Copy the listing below exactly. Pictures stay out of it.
•••••
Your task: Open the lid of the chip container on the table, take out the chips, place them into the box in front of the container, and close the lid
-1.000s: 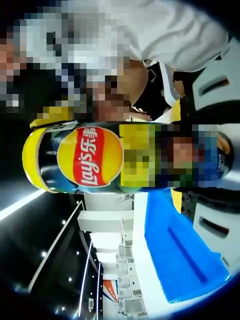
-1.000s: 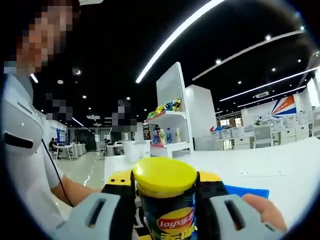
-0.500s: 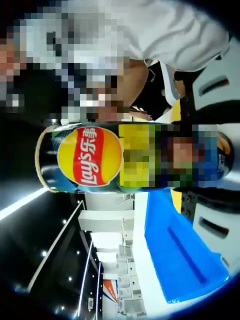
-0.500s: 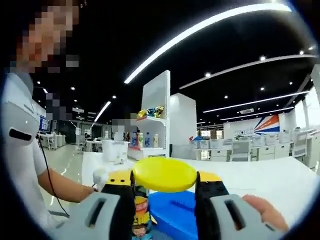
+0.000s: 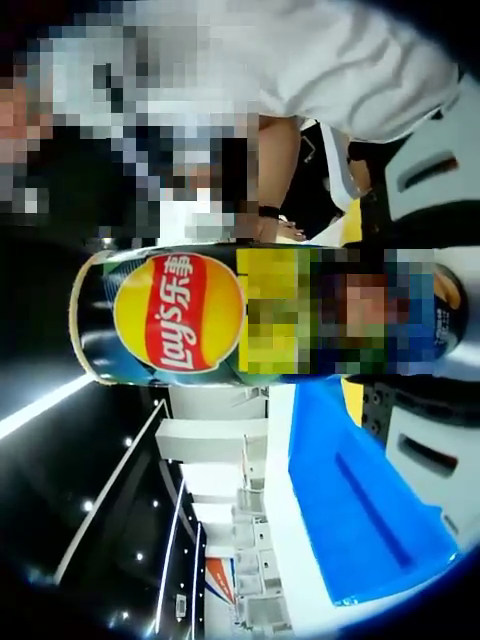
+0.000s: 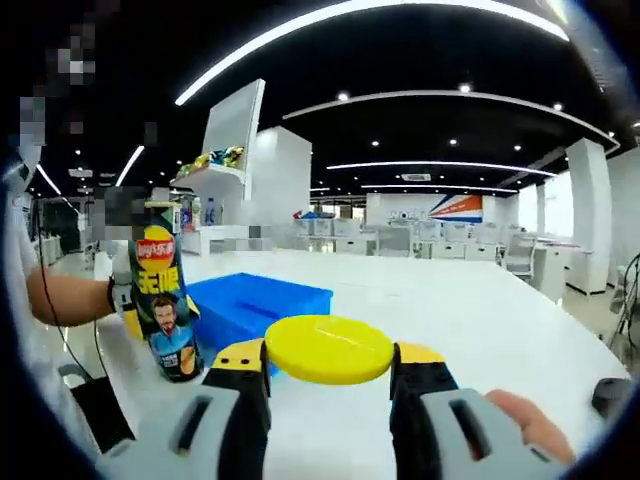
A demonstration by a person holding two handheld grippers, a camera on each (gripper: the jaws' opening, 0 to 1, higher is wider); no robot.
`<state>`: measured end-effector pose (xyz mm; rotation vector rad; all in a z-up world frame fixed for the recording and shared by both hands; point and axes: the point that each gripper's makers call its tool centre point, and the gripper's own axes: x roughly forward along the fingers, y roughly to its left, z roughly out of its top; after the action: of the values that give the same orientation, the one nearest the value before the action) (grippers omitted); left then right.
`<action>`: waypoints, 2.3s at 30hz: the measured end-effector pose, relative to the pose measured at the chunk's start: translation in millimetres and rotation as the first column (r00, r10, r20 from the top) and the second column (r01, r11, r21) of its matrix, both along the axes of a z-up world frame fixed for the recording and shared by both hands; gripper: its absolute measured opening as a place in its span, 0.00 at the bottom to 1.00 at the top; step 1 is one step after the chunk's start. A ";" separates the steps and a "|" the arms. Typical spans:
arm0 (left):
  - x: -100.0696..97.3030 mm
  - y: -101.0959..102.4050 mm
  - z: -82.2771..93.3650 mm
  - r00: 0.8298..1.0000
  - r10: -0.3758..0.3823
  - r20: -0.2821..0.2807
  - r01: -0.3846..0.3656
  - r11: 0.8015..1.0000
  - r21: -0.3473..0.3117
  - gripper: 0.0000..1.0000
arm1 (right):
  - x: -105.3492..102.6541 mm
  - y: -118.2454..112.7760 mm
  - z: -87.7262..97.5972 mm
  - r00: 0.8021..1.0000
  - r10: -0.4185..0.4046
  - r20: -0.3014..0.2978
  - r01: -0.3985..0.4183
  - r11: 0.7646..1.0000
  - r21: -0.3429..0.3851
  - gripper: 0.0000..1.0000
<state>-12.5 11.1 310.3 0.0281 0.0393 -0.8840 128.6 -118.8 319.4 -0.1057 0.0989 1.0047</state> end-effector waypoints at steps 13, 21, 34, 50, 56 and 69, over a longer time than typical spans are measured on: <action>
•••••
= TASK OUTPUT =
Your task: Open the lid of the chip container on the table, take out the chips, place them into the box in front of the container, and close the lid
-1.000s: 
-1.000s: 
-0.500s: 
-0.500s: 
+0.000s: 
+0.000s: 
A demonstration by a person holding two handheld grippers, a camera on each (gripper: the jaws' opening, 0 to 1, higher is wider); no robot.
`<state>`: measured end-effector pose (xyz mm; rotation vector rad; all in a z-up world frame fixed for the recording and shared by both hands; point and axes: the point that each gripper's makers call its tool centre point, and the gripper's own axes: x roughly forward along the fingers, y roughly to its left, z roughly out of its top; after the action: of the values that give the same orientation, the one nearest the value before the action) (grippers omitted); left then right.
`<action>`: waypoints, 2.3s at 30hz: the measured end-effector pose, relative to the pose measured at the chunk's start: translation in millimetres and rotation as the first column (r00, r10, r20 from the top) and the second column (r01, r11, r21) of its matrix, both along the axes of a z-up world frame fixed for the recording and shared by both hands; gripper: its absolute measured opening as a place in its span, 0.00 at the bottom to 1.00 at the top; step 1 is one step after the chunk's start. A ";" separates the steps and a "|" the arms. Typical spans:
arm0 (left):
  - x: -100.0696..97.3030 mm
  - y: -101.0959..102.4050 mm
  - z: -82.2771..93.3650 mm
  - r00: 0.8298..1.0000
  - r10: -0.3758..0.3823
  - r20: -0.2821..0.2807
  - r01: -0.3846..0.3656
  - r11: 0.8015..1.0000
  - r21: -0.3473..0.3117
  - gripper: 0.0000..1.0000
arm1 (right):
  - x: -105.3492..102.6541 mm
  - y: -118.2454..112.7760 mm
  - z: -87.7262..97.5972 mm
  - r00: 0.8021..1.0000
  - r10: -0.4185..0.4046
  - r20: -0.3014..0.2978
  - r01: -0.3985..0.4183
  - r11: 0.7646..1.0000
  - r21: -0.3429..0.3851
  - gripper: 0.0000..1.0000
<state>-12.5 11.1 310.3 0.0281 0.0393 -0.8840 128.6 -118.8 319.4 -0.1057 0.0989 1.0047</state> end-effector waypoints at steps 13, 21, 34, 50, 56 and 69, over a longer time than typical spans are measured on: <action>

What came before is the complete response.